THE GATEWAY OF THE MOON - 2 (continued)

   

The constellation of a person's cosmic philosophy is not always as simple or lacking in complexity as might appear from our first example, that of Richard Wagner. Often a human soul, owing to some one-sidedness of character, cannot altogether master the philosophic constellation which, none the less, belongs to it. It then becomes more difficult for us to read this cosmic horoscope. As an example of this kind we may consider Nietzsche.

Friedrich Nietzsche was born on 15 October, 1844 at ten o'clock in the morning. The constellation of the stars at the moment of his birth is indicated within the inner circle. The Moon is at 9° in the sign of Sagittarius. The lunar node is very near, and indeed, shortly before birth it passed exactly by this place of the Moon at birth. The philosophic horoscope, as we showed for Richard Wagner, may conceivably have been realized at this moment soon before birth. Yet in the constellation at this instant we find practically nothing that is in harmony with Nietzsche's disposition. Then we must look again throughout a wider range of time on either side of birth for the congenial relations in the cosmos. We find in May 1835 that the descending node had been at the place in the Zodiac where the Moon stood at birth, and this gives us another possibility.

In Nietzsche's case it is not very easy to make out what the dominant note of his philosophy was. He underwent considerable changes during the different phases of his life's work. We need a sensitive ear to apprehend how the different tendencies of Nietzsche's spirit were able to change, one into the other. Now as it happens, Rudolf Steiner spoke of this case in greater detail, and what he indicated based, as it is, on spiritual investigation as well as on his very close acquaintance with Nietzsche's work, will be no little help in unraveling the cosmic aspects.

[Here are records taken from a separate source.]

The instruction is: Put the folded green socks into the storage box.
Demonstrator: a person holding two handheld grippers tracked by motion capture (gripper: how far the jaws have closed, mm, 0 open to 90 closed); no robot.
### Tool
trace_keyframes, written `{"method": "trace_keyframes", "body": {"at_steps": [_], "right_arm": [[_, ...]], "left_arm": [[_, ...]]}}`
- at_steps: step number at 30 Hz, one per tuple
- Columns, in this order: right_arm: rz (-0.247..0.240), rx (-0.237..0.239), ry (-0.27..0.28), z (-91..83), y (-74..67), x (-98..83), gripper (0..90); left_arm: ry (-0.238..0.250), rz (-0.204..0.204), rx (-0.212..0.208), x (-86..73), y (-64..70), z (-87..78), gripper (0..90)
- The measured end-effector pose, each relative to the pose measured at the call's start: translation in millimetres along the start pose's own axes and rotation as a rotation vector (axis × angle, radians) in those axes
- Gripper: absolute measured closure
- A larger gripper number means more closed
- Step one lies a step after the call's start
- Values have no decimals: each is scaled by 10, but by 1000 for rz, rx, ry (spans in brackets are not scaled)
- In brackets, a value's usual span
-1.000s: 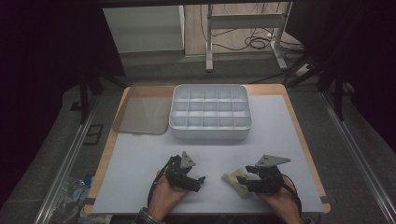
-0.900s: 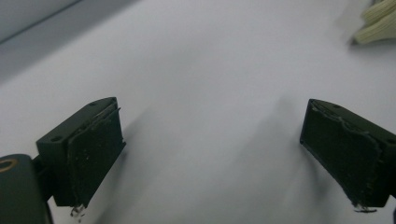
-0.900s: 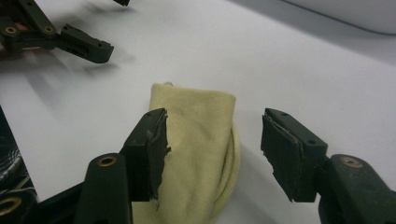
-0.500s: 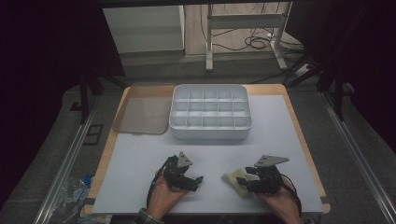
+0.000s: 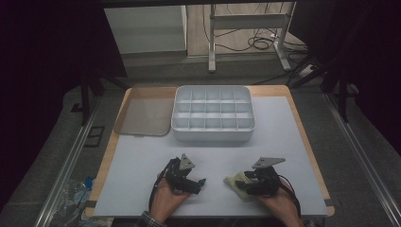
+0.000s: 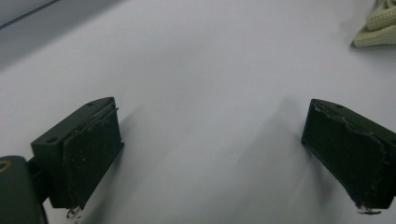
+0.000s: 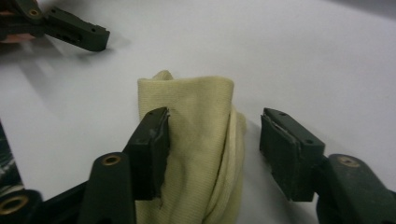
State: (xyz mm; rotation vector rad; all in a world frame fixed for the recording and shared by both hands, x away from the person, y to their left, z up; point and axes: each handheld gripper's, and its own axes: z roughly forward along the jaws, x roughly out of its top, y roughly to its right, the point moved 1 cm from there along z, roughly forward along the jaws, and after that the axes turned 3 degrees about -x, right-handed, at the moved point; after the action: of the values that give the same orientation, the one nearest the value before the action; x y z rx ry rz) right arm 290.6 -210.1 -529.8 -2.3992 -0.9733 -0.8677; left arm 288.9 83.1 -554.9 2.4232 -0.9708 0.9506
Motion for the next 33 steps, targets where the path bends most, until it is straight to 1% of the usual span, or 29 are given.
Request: {"method": "trace_keyframes", "body": {"at_steps": [4,10,13,16,20,23,28,33], "right_arm": [[21,22,-7,8,-1,-1,494],[60,63,-29,10,16,7,597],[89,99,-33,12,37,-2,655],[106,120,-28,13,51,-14,690],[87,106,-26,-5,19,-8,711],[85,114,-18,-21,19,-3,714],[82,117,19,-62,5,6,715],[67,96,58,-140,10,73,715]], "left_arm": [[0,0,1,-1,0,0,44],[0,0,1,-1,1,0,44],[0,0,1,-1,1,0,45],[1,0,0,-1,1,0,45],[1,0,0,-1,0,0,45],[1,0,0,-1,-1,0,45],[1,0,0,-1,-1,-1,45],[2,-1,1,-2,-1,-2,47]]}}
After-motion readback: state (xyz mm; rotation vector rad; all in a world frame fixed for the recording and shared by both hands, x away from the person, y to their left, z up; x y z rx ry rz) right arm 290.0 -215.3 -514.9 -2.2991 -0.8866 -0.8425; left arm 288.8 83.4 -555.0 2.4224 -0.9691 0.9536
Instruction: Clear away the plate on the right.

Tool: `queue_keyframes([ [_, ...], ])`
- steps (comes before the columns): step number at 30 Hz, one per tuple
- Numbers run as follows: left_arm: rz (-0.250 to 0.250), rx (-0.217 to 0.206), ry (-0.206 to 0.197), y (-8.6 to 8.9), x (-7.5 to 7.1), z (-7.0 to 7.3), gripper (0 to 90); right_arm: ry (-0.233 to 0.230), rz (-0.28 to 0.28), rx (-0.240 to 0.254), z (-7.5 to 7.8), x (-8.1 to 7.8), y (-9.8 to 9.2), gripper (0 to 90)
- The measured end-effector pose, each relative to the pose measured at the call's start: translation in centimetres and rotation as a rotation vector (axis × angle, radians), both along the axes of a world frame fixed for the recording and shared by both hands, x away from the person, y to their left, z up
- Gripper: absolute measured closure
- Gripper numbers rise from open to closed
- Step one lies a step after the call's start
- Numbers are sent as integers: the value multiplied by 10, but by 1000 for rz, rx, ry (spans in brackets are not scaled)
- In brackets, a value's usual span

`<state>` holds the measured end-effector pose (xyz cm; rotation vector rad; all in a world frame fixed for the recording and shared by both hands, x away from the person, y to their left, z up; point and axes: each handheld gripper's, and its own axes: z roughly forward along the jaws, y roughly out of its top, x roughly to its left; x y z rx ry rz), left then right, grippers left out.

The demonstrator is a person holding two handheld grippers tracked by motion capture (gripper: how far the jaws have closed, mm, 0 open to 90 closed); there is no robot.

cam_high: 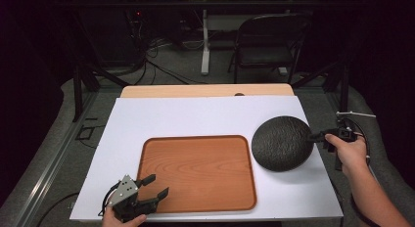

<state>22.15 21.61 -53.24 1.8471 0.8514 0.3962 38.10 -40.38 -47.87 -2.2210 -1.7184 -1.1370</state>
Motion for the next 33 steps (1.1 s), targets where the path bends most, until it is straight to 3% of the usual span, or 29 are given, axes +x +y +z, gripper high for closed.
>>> queue_keyframes([
  [20, -3, 1, 2, 0, 0, 0, 328, -13, 41, -102, 23, 6, 17, 872],
  [28, -1, 2, 2, 0, 0, 0, 328, -13, 51, -114, 31, 9, 21, 869],
  [33, -2, 4, 2, 0, 0, 0, 328, 4, 58, -94, 37, 11, 20, 867],
])
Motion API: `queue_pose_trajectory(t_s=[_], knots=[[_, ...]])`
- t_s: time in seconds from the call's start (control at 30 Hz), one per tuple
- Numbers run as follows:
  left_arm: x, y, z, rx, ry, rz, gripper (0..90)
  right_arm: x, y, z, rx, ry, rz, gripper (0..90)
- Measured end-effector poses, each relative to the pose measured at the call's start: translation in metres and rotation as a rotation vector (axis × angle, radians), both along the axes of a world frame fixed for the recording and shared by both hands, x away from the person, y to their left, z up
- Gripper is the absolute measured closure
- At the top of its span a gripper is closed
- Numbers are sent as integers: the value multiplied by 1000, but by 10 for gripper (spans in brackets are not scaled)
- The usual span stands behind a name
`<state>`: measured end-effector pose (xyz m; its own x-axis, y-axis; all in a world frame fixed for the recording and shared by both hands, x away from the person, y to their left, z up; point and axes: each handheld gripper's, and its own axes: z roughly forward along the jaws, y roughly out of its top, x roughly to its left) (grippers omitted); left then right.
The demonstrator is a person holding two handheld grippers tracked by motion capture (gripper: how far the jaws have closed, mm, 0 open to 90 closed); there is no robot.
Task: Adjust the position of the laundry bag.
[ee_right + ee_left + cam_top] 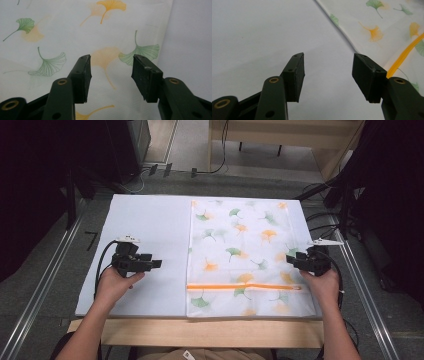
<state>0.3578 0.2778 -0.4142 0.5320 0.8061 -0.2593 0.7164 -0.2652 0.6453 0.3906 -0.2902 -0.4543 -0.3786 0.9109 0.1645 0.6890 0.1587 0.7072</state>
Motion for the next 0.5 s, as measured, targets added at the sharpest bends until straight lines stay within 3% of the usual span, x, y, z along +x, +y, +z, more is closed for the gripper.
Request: queue_pose_trajectory(t_s=[0.27, 0.5], knots=[[0, -2, -2, 16, 17, -17, 364, 3, 2, -2, -7, 17, 7, 479], [0, -2, -3, 18, 34, -11, 370, 4, 0, -4, 3, 25, 7, 461]])
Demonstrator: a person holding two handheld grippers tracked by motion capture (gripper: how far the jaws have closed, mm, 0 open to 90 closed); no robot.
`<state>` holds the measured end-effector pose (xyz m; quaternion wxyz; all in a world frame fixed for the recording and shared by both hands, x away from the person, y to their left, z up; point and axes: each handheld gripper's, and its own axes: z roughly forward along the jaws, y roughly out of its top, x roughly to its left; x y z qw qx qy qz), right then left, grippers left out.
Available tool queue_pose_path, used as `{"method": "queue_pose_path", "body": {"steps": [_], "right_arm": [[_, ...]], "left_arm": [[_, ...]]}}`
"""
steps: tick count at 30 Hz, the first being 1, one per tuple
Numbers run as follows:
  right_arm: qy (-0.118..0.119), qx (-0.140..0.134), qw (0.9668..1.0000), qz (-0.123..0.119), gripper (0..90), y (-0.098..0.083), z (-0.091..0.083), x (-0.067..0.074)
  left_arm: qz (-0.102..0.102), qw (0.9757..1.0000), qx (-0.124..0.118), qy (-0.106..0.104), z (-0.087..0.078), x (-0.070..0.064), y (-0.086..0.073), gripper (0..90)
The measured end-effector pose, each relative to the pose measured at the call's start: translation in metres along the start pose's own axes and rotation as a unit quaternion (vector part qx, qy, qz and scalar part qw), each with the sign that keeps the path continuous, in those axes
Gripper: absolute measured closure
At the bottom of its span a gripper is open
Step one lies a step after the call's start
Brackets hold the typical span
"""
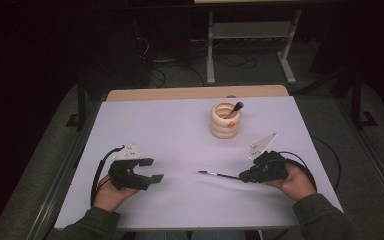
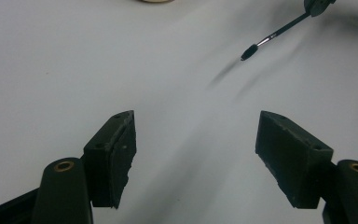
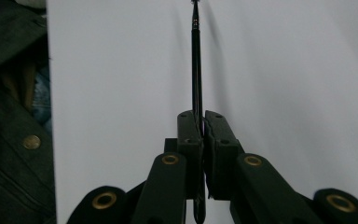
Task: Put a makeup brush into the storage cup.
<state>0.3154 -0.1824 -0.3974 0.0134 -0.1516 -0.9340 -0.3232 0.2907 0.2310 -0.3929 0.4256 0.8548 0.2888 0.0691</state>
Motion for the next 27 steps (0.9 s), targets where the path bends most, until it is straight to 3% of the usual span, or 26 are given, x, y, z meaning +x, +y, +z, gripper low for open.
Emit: {"method": "queue_pose_path", "body": {"steps": [8,18,27], "right_arm": [[0.009,-0.032,0.9990,-0.030,85.3,0.013,-0.005,0.016],[0.024,-0.078,0.9960,-0.036,85.3,0.033,-0.007,0.022],[0.041,-0.101,0.9929,-0.048,85.3,0.052,-0.002,0.031]], "left_arm": [[0.006,0.9999,-0.005,-0.012,-0.008,-0.004,-0.002,28.7],[0.016,0.9991,-0.010,-0.037,-0.010,-0.009,-0.003,28.0],[0.029,0.9977,-0.012,-0.059,-0.003,-0.017,0.003,29.9]]}}
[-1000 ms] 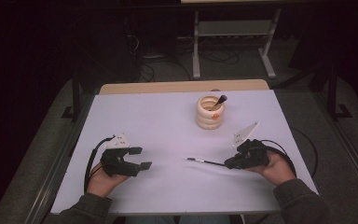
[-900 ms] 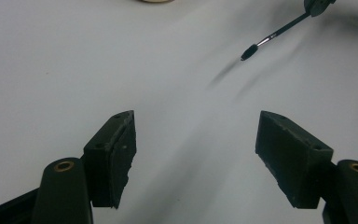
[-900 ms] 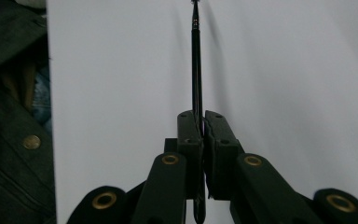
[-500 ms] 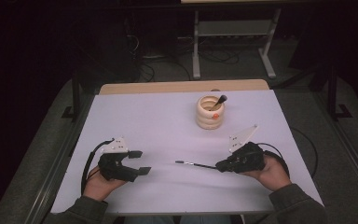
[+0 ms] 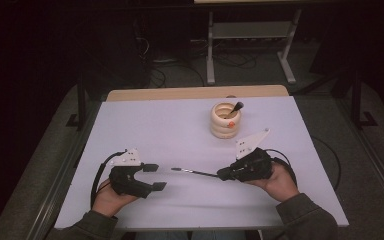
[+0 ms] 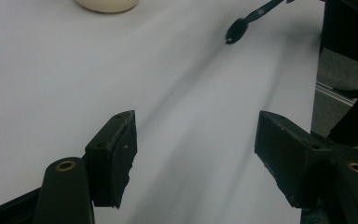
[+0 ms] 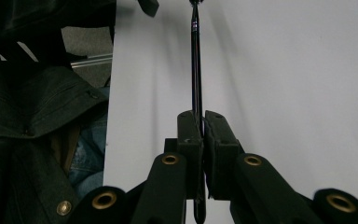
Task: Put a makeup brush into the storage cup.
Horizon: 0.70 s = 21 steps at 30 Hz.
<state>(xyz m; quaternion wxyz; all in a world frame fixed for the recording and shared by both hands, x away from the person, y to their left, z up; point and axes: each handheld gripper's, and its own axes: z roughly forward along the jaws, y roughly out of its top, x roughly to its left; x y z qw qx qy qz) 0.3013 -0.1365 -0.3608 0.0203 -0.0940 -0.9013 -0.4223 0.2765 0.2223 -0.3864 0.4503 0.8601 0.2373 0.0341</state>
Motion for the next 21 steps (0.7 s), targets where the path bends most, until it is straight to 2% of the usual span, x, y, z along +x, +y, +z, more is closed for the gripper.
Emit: {"method": "queue_pose_path", "body": {"steps": [4,7,8,11,12,13,17,21], "right_arm": [[0.002,-0.004,1.0000,-0.005,85.3,0.004,0.006,0.002],[0.004,-0.010,0.9999,-0.006,85.3,0.005,0.010,0.001],[0.005,-0.015,0.9999,-0.001,85.3,0.006,0.011,0.002],[0.006,-0.024,0.9997,-0.001,85.2,0.007,0.012,0.001],[0.006,-0.024,0.9997,-0.001,85.2,0.007,0.012,0.001],[0.008,-0.037,0.9993,0.006,85.2,0.009,0.014,0.002],[0.013,-0.056,0.9983,0.006,85.3,0.013,0.017,0.004],[0.017,-0.059,0.9981,-0.002,85.2,0.015,0.023,0.007]], "left_arm": [[0.007,1.0000,0.000,-0.007,0.004,-0.002,0.004,31.2],[0.003,0.9999,-0.004,-0.011,0.006,-0.003,0.005,33.3],[0.009,0.9998,-0.003,-0.015,0.008,-0.004,0.007,34.1],[0.007,0.9998,-0.007,-0.019,0.009,-0.006,0.008,35.9],[0.009,0.9994,-0.008,-0.032,0.012,-0.007,0.010,35.9],[0.008,0.9993,-0.009,-0.036,0.012,-0.007,0.010,38.7],[0.008,0.9987,-0.015,-0.049,0.012,-0.008,0.013,42.7],[0.011,0.9981,-0.018,-0.059,0.013,-0.009,0.015,45.7]]}}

From about 1868 to 1875, Nietzsche was in close contact with Richard Wagner. Entering with enthusiasm into Wagner's music, he sought the great composer's acquaintance and soon came to be on terms of friendship with him. From the close sympathy between them there arose such works as The Birth of Tragedy Out of the Spirit of Music, and Richard Wagner in Bayreuth. We may describe Nietzsche's philosophy during this period as mystical in tendency; moreover, creative ideas are represented in this Mysticism as the driving power of world-evolution. It is a mystical Idealism not unlike that of Wagner himself, described in our last installment.

The time came, however, when Nietzsche's link with Wagner was dissolved and broken. Very soon Nietzsche's development carried him from this kind of philosophy into a very different tendency and outlook. We come to the period of his life when he wrote Fröhliche Wissenschaft (Human, All Too Human) and other writings of this kind. Nietzsche “cooled down” and turned away from the mystical world-outlook of his preceding phase. He became more of a scientist, intent on recognizing the logical, inexorable laws that prevail throughout the world and upon realizing all that can be known by outward empirical research and experience.

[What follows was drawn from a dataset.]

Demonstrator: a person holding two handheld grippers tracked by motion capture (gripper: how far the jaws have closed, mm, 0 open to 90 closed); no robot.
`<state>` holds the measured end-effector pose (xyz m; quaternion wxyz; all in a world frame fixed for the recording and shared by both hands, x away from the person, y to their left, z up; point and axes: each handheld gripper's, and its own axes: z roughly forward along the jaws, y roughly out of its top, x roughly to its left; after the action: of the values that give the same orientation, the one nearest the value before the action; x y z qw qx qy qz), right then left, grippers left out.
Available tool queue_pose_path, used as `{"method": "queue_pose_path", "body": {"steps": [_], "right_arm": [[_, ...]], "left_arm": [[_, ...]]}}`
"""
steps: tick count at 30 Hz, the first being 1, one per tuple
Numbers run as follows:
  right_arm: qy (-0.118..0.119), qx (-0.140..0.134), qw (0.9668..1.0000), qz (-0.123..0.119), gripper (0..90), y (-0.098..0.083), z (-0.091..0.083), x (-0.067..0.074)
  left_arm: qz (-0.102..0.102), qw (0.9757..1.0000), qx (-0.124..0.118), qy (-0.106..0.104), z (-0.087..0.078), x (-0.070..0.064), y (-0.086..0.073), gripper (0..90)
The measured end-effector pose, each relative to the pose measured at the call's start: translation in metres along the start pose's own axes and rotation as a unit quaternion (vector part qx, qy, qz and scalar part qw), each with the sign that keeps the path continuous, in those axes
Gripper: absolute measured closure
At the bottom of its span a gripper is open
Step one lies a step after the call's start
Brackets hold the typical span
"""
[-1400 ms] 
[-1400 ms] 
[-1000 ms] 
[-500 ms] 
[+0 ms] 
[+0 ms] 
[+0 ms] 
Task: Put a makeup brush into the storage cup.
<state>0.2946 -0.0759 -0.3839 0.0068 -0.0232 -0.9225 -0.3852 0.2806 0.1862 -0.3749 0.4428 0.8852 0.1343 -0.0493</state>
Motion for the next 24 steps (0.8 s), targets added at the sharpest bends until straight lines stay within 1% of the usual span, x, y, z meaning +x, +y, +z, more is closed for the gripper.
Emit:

Once again — about the year 1881 or 1882 — a deep transformation came about in Nietzsche's outlook. He now conceived his most famous work, Thus Spake Zarathustra. In wonderful poetic language he describes the world he now experiences, all fired by the will to a higher, ethically more perfect humanity. In the world-picture he unfolds at this time, the superman Zarathustra is indeed the goal of evolution, and the way thither is an awe-inspiring battle, felt entirely as a thing of will between universal powers whose countenance lights forth in the ever-changing scenes of history. Yet beautiful as the words are and full of poetry the pictures of his fancy, one has the feeling that this universe of will with its titanic powers is without real spiritual background. Inasmuch as the spiritual world is non-existent for him, for he can find no access to it from the time in which he lives, he fails to show the real meaning of the cosmic process. His call and challenge so inspiring to youth, echoes and dies away in the infertile prospect of a perpetual, materialistic “recurrence of the same”.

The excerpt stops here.